Nonetheless, the above mentioned studies and numerous other studies clearly suggests a striking resemblances between drug addiction and behavioural addiction. Research has shown that gambling addicts suffer as much cravings and withdrawal symptoms as do individuals addicted to substances. It has been suggested that the consequences of the addiction is equally devastating for drug addicts and pathological gamblers as some studies suggest that pathological gamblers have a high rate of suicide. The similarities between behavioural and drug addiction may be due to the way we have evolved, as in prehistoric times the reward pathway played a pivotal role in the race for survival, a pathway which now seems to be adapted to devastating behaviours such as self-harm through substance abuse, overeating, excessive shopping.

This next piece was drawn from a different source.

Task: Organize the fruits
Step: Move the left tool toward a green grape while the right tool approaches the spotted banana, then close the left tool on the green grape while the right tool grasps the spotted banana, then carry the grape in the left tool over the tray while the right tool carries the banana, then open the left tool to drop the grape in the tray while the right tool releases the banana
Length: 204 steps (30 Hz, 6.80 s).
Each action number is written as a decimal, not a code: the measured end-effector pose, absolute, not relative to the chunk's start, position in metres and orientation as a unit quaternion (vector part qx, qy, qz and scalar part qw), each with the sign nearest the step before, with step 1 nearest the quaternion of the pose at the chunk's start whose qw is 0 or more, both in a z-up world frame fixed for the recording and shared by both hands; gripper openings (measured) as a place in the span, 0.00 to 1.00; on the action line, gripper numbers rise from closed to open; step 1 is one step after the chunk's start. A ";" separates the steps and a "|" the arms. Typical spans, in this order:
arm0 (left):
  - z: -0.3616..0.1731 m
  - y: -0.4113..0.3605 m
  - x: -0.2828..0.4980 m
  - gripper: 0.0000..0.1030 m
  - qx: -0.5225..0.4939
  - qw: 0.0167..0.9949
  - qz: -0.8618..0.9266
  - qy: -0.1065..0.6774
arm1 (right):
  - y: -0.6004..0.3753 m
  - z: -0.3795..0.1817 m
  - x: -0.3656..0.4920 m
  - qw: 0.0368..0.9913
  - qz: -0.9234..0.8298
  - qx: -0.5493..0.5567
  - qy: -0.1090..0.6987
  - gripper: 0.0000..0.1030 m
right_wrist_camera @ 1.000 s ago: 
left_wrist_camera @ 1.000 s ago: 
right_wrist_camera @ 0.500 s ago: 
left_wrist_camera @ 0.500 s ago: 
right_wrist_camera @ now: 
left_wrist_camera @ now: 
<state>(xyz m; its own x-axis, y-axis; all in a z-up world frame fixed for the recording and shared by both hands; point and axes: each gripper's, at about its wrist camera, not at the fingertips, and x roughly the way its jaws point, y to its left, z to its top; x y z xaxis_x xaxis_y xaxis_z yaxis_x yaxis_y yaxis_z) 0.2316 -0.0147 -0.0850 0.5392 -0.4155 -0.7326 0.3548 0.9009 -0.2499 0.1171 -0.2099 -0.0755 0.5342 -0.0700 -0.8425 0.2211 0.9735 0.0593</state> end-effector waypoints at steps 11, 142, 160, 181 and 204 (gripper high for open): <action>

It may be argued however that drug addiction has more devastating effects biologically and psychologically as, for example, excessive use of marijuana has consequences for the working memory and may lead to the development of paranoia, while excessive cocaine use may lead to hallucinations and even schizophrenia, all of which might not be true for an individual who is addicted to shopping or sex. Notwithstanding these limited differences, research has shown that the same brain circuits are activated in behavioural and drug addiction. They both are characterised by an inability to control oneself from taking a substance or doing the activity, withdrawal symptoms when not doing so, cravings. As behavioural and drug addiction seem to be so similar to each other, perhaps it wont be long until a universal theory of addiction which encompasses behavioural and drug addiction is developed.